Un desacuerdo agudo


Devocional No. 131
Hechos 15:22-41
Algún tiempo después Pablo dijo a Bernabé: Volvamos y visitemos a los creyentes en todas las ciudades donde predicamos la palabra del Señor y vemos cómo están. Bernabé quiso tomar a Juan, también llamado Marcos, con ellos, pero Pablo no pensó que era prudente tomarlo, porque los había abandonado en Panfilia y no había continuado con ellos en la obra. Tuvieron un desacuerdo tan fuerte que se separaron de la compañía. Hechos 15: 36-39a
Aquí hay una disputa entre Bernabé y Pablo que ha fascinado a muchos. Ellos no podían estar de acuerdo si tomar o no el joven Juan Marcos con ellos de nuevo. Bernabé era su primo y quería dar otra oportunidad al joven. Pero Pablo no quería arriesgarse porque el trabajo era importante y peligroso, y no pensaba que fuera acertado tomar a alguien con quien no pudieran contar.
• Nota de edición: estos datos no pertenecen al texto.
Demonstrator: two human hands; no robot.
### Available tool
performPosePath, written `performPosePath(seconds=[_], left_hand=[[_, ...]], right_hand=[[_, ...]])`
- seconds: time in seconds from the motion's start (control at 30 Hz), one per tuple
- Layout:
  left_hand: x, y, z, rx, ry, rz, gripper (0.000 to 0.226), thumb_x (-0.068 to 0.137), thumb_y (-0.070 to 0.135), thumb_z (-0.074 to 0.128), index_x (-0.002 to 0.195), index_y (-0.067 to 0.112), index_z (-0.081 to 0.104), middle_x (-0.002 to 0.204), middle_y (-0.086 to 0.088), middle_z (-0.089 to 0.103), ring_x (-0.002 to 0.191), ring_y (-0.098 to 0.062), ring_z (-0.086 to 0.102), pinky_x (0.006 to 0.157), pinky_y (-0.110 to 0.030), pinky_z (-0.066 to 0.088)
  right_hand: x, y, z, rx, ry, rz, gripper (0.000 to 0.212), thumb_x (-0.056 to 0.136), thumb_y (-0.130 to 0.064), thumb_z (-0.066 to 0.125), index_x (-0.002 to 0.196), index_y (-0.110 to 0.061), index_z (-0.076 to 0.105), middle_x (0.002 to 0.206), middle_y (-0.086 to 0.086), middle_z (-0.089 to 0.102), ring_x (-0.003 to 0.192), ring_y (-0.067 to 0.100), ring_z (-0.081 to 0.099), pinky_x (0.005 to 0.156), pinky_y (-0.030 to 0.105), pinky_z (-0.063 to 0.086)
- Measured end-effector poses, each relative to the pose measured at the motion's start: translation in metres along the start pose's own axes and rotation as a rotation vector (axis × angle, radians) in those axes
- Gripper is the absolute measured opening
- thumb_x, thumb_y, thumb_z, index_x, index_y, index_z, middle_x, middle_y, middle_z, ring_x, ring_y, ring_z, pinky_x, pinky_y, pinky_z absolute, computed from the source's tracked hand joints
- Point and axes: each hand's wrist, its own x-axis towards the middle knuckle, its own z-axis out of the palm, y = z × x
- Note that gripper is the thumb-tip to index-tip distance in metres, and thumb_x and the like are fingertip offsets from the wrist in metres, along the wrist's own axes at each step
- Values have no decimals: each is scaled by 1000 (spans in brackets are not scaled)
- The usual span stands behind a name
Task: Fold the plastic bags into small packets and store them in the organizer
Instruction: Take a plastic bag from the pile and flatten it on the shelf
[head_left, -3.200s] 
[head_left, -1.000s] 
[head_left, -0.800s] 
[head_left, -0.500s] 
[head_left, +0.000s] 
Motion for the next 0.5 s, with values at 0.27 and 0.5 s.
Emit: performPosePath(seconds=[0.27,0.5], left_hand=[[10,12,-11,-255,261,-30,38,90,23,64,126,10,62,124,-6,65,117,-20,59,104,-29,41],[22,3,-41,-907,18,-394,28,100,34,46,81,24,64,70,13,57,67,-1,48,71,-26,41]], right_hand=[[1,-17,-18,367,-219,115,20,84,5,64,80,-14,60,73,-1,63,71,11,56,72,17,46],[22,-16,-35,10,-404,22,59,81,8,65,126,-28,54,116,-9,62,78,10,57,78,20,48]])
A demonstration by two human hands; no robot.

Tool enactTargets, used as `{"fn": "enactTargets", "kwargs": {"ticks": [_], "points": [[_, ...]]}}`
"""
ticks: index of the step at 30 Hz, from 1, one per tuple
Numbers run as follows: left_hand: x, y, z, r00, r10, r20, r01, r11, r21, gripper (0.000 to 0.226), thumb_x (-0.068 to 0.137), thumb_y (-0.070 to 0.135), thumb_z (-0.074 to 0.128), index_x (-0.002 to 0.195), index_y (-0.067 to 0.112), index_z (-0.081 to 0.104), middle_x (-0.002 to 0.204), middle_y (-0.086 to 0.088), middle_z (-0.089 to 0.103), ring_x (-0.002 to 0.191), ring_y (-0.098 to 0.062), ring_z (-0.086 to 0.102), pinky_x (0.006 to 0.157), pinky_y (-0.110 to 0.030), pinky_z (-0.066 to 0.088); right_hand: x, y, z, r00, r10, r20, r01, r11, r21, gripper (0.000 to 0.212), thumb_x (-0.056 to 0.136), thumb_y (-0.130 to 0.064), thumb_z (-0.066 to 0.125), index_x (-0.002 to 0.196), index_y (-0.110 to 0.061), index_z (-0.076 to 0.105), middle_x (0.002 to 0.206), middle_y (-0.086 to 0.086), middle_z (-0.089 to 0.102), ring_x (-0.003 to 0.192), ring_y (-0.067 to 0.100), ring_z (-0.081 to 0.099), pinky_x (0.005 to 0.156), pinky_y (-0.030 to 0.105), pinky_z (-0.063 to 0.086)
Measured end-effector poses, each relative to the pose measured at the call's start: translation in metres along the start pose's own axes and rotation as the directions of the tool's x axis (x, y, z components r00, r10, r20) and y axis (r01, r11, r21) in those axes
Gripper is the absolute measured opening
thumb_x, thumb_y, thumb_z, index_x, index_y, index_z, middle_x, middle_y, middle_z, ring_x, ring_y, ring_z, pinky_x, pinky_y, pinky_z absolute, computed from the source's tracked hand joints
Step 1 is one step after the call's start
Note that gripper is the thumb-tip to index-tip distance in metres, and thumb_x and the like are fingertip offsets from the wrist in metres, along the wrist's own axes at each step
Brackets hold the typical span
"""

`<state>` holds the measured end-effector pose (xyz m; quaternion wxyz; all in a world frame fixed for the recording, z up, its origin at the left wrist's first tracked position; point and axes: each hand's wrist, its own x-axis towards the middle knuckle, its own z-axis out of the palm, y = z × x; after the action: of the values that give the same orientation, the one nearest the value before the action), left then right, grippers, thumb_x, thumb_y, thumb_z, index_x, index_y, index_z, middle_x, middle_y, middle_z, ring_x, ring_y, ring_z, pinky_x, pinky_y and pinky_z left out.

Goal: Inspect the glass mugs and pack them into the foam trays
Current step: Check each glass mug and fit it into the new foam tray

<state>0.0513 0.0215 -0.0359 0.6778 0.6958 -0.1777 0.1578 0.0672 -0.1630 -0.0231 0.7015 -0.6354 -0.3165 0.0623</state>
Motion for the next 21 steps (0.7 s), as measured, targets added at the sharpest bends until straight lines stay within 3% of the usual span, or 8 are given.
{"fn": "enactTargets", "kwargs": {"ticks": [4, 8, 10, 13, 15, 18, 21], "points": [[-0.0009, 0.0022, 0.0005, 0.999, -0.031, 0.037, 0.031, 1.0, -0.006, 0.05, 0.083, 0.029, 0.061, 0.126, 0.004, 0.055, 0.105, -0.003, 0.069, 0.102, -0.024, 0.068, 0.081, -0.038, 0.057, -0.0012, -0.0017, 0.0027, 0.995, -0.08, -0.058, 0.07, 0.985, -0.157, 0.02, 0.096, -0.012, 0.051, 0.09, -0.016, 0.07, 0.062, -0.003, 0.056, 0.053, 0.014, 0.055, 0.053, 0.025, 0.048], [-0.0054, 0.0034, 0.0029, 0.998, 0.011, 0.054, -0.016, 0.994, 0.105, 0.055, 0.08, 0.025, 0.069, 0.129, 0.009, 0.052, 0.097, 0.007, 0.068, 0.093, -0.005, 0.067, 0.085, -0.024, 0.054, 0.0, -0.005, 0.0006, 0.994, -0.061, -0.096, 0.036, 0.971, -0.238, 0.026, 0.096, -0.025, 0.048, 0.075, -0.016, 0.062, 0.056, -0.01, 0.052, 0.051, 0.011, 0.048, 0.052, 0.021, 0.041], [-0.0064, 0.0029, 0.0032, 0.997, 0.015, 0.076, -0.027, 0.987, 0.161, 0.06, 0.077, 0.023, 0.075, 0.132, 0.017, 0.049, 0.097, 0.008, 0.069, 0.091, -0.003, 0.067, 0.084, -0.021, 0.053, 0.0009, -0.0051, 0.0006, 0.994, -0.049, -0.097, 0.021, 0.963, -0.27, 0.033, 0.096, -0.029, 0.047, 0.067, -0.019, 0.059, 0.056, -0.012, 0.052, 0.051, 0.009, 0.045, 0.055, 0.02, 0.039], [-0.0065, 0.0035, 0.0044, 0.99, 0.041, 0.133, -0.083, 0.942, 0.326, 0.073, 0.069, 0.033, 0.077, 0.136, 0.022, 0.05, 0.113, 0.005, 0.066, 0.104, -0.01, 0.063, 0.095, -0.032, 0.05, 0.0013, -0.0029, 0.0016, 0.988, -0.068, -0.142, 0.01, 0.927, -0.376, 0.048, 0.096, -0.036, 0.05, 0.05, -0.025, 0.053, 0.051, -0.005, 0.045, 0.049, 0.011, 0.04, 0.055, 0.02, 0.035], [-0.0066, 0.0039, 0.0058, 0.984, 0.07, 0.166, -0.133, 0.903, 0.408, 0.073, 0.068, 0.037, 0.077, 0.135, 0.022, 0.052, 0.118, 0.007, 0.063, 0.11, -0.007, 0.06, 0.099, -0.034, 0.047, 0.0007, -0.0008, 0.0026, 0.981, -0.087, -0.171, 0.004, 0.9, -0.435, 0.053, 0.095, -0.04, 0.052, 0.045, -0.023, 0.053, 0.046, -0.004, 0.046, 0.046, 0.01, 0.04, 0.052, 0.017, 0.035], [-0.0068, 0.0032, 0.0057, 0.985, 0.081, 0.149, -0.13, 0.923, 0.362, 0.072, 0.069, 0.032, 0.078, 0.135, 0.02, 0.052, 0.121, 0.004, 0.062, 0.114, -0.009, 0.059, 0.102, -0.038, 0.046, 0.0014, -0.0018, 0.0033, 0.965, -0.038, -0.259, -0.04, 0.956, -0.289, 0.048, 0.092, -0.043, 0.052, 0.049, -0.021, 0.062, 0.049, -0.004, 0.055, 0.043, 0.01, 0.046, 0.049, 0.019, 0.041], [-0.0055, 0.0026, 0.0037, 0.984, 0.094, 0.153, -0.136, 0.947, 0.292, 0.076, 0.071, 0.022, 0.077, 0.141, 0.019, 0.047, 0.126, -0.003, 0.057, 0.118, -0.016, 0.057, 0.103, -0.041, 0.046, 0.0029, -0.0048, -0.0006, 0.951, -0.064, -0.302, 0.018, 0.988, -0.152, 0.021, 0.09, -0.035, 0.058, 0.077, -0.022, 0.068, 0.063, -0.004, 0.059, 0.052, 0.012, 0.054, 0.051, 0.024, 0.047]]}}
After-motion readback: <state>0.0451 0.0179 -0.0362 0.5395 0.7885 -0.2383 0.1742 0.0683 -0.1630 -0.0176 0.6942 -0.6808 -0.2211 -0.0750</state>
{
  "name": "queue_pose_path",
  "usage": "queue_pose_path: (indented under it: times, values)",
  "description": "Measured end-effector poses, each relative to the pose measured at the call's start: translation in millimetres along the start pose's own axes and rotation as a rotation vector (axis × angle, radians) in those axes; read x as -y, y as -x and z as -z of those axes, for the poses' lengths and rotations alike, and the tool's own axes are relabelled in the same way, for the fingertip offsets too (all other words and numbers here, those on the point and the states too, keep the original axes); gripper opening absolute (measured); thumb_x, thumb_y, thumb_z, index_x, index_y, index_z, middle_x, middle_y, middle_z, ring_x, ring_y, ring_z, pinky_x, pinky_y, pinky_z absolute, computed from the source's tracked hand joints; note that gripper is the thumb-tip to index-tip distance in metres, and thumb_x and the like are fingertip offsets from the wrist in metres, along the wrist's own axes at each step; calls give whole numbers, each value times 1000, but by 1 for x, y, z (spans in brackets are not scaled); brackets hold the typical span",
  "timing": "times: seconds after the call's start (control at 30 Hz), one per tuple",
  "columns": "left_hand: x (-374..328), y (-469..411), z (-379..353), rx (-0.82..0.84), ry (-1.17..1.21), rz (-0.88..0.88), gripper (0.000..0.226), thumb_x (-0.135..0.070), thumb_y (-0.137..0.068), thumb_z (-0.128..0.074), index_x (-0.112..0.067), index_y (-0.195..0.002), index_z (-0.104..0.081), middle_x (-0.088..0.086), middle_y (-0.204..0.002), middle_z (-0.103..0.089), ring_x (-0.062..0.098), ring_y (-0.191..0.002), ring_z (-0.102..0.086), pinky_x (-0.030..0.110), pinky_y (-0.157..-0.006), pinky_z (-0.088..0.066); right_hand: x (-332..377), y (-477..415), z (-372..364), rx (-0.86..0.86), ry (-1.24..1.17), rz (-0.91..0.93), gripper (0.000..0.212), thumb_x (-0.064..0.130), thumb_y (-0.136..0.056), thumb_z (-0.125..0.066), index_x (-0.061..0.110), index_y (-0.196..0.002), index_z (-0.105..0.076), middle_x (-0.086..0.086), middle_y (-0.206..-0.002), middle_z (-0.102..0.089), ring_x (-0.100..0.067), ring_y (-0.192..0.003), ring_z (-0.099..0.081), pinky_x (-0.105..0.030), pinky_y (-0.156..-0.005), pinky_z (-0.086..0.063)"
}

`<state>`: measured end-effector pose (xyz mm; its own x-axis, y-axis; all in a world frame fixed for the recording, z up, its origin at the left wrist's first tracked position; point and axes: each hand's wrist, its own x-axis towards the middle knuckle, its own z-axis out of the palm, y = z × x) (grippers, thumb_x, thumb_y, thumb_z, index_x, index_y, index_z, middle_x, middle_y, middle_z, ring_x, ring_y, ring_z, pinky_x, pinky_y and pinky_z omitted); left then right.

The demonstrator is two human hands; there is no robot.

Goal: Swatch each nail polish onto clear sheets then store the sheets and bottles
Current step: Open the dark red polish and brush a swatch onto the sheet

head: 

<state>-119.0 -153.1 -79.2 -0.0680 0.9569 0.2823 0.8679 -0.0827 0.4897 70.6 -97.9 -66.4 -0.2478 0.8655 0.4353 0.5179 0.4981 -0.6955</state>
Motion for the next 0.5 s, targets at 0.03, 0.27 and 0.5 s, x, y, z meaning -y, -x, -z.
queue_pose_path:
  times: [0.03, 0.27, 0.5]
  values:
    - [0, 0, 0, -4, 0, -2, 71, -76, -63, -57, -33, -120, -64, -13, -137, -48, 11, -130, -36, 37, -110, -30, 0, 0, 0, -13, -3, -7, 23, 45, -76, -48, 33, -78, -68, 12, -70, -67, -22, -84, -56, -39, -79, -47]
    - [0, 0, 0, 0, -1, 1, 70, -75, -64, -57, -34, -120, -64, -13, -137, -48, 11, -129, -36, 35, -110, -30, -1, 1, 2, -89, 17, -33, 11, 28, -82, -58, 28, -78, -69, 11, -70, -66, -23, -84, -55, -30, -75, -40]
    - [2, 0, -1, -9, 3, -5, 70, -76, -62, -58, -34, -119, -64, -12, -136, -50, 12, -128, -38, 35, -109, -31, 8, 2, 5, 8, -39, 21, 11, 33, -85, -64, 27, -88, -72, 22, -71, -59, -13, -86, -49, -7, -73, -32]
Así que leímos la triste nota: surgió un agudo desacuerdo entre ellos. Muchos han dicho: ¿Cuál de estos hombres tenía razón? Ha habido muchos desacuerdos sobre eso, de modo que mucha gente ha tenido desacuerdo agudo sobre si Pablo o Bernabé tenían razón. Pero eso no es realmente el punto. Ambos hombres tenían razón. Uno estaba mirando el trabajo y el otro en la persona. Cuando Pablo miró el trabajo, estaba perfectamente en lo correcto al decir: "No queremos a alguien que nos abandone. Eso es exactamente lo que dijo. Y probablemente cita las palabras de Jesús: Nadie que pone una mano al arado y mira hacia atrás es apto para el servicio en el reino de Dios. (Lucas 9:62) Eso es correcto. El servicio cristiano es exigente, y los que lo emprenden deben estar preparados para seguir adelante con él y seguir con él hasta el final, porque la causa de Dios es herida por aquellos que dejan en el medio.
Por otra parte, Bernabé, aunque estoy seguro de que habría aceptado la importancia de la obra, miraba al joven. Sabía que Marcos era dotado. Claro, había fracasado, pero ¿quién no? ¿Quién de nosotros no necesita una segunda oportunidad, no necesita tener un espíritu perdonador ejercitado hacia nosotros, y la oportunidad de volver a intentarlo? Así que Bernabé estaba dispuesto a darle a Marcos una segunda oportunidad.
Esto indica un procedimiento muy normal y apropiado por el cual podemos conocer la mente del Espíritu. Hay momentos en que hay diferencias de punto de vista que requieren una separación. La voluntad de Dios era que Bernabé tomara a Marcos y se fuera a Chipre, porque Chipre, su lugar de nacimiento, no había sido visitada desde que las iglesias allí habían sido fundadas. Y fue la voluntad de Dios que Pablo tomara a Silas y se fuera a Siria ya Cilicia, porque las iglesias allí necesitaban su ministerio particular. Pero no era la voluntad de Dios que ellos fueran agudos en su contención. Su pelea no estaba bien. Fue la voluntad de Dios que se separasen; no era la voluntad de Dios pelear. Hay momentos en que el Espíritu de Dios lleva a los cristianos a caminos separados. Pero deben hacerlo con alegría y con una agradable comprensión de que la mente del Espíritu ha sido expresada en sus puntos de vista divergentes.
Enséñame, Padre, cómo aplicar esta ayuda práctica. Cuando no estoy de acuerdo con los demás, ayúdame a hacerlo de una manera que no comprometa tu verdad o tu amor.

Aplicación de la Vida:
¿Qué podemos aprender de la disputa entre Pablo y Bernabé? ¿Recibimos las opiniones de otros como amenazas del ego? ¿Honramos la obra de Dios en otros, incluso cuando tenemos opiniones divergentes?